1960年生まれ。東大大学病院 医学系研究科総合放射線腫瘍学講座特任教授。すべてのがんの診断と治療に精通するエキスパート。がん対策推進協議会委員も務めるほか、子供向けのがん教育にも力を入れる。「がんのひみつ」「切らずに治すがん治療」など著書多数。

食道がんは胸腔鏡下手術なら後遺症が軽い…国立がん研究センターなどが発表

公開日: 更新日:

 国立がん研究センターや浜松医大などのグループは、食道がんについて新しい手術法の有効性を報告しました。胸腔鏡を使用してがんを切除する胸腔鏡下手術です。最近はタレントの石橋貴明さん(64)が食道がんの手術後に激やせされたことが話題になりましたから、驚いた方もいると思います。今回は、その新しい胸腔鏡下手術について掘り下げましょう。

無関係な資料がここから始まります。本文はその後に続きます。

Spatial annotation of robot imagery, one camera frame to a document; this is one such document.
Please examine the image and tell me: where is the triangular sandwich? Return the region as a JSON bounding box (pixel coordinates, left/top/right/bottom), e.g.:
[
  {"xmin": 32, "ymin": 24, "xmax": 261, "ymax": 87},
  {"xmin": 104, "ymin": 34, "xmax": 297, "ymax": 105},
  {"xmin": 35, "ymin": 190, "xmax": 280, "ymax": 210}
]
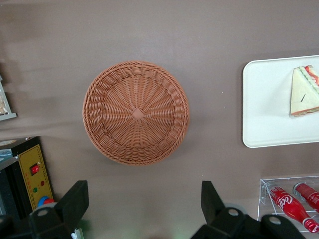
[{"xmin": 289, "ymin": 64, "xmax": 319, "ymax": 118}]

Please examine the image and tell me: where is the grey snack tray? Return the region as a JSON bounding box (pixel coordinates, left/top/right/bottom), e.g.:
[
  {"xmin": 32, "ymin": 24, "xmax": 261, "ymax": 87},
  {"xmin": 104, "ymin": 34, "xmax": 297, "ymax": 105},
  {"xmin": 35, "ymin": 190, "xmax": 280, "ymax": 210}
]
[{"xmin": 0, "ymin": 74, "xmax": 18, "ymax": 122}]

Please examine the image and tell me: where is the cream rectangular tray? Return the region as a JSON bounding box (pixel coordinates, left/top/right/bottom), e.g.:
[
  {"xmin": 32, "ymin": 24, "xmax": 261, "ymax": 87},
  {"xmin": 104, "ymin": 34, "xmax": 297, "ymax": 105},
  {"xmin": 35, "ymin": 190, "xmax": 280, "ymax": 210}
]
[{"xmin": 242, "ymin": 54, "xmax": 319, "ymax": 149}]

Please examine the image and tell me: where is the red cola bottle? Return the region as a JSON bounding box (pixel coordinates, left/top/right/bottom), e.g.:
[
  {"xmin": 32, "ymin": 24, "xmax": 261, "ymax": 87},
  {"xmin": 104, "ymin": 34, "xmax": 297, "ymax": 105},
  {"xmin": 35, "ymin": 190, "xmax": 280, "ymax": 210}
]
[
  {"xmin": 268, "ymin": 186, "xmax": 319, "ymax": 234},
  {"xmin": 293, "ymin": 182, "xmax": 319, "ymax": 214}
]

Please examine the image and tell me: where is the black machine yellow panel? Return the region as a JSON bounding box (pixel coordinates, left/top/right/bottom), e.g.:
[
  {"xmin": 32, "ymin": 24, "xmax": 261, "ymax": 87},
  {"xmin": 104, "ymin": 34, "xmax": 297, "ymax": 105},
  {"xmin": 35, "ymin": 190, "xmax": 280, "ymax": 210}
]
[{"xmin": 0, "ymin": 136, "xmax": 56, "ymax": 224}]

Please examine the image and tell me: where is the clear bagged pastry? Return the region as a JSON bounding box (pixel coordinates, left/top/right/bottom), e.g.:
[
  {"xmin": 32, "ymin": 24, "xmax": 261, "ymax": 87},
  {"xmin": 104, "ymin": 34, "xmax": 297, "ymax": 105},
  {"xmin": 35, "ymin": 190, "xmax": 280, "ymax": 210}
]
[{"xmin": 0, "ymin": 92, "xmax": 8, "ymax": 116}]

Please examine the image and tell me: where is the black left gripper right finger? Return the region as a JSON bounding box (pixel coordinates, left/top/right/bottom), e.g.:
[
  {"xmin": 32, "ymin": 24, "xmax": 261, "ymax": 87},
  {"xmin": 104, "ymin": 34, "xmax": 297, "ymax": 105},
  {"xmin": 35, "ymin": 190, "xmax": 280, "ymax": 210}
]
[{"xmin": 201, "ymin": 180, "xmax": 262, "ymax": 239}]

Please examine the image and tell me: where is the brown round wicker basket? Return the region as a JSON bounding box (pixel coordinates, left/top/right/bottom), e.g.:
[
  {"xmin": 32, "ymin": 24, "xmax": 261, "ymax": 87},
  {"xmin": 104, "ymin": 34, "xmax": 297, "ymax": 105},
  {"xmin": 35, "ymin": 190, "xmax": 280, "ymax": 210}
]
[{"xmin": 82, "ymin": 60, "xmax": 190, "ymax": 166}]

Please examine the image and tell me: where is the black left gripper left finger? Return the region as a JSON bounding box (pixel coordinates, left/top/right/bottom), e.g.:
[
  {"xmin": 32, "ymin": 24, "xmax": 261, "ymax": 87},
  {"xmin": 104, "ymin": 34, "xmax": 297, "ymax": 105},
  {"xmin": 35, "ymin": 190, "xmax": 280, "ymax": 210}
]
[{"xmin": 28, "ymin": 180, "xmax": 90, "ymax": 239}]

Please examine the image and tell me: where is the clear acrylic bottle rack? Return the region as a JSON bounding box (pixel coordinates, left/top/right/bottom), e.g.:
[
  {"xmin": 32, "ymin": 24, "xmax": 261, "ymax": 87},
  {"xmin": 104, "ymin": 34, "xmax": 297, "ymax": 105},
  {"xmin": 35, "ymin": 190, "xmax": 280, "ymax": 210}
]
[{"xmin": 256, "ymin": 175, "xmax": 319, "ymax": 236}]

 食道がんの手術は食道のほか胃の一部、隣接するリンパ節を切除する大がかりなもので、従来は胸を大きく開いて行うのが主流でした。その従来の方法だと、胸筋にも広くメスを入れ、肋骨も一部切除するなど肉体の負担がとても大きく、術後は痛みはもちろん、呼吸機能の低下もひどいのがネックです。

 食道の近くには声帯を動かす反回神経があり、手術でその神経が障害されると、声のかすれや誤嚥、誤嚥による肺炎のリスクも高まります。

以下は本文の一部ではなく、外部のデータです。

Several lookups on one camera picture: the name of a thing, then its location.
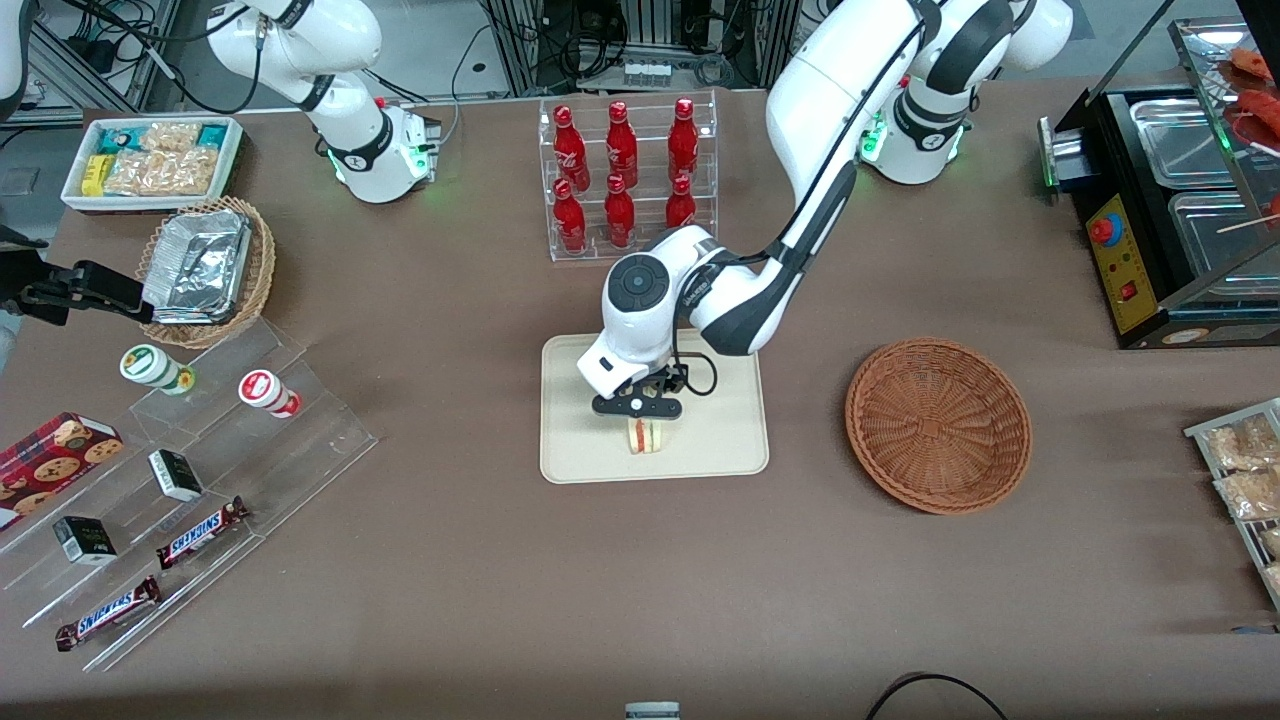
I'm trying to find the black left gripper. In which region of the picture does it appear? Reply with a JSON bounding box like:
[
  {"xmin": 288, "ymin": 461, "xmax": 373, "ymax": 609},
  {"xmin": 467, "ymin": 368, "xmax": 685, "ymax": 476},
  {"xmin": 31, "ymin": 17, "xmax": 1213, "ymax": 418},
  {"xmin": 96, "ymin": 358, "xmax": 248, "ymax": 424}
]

 このリスクを回避すべく生み出されたのが、胸腔鏡下手術です。胸の右側に1~2センチの穴を5カ所開け、そこから肋骨と肋骨の間をすり抜けるようにカメラや手術器具を挿入。モニターで術野を拡大して見ながら、食道と胃の一部、リンパ節の切除を行い、残った胃と食道をつなぐ手技を行います。開胸手術に比べると、肉体的な負担の少なさは歴然です。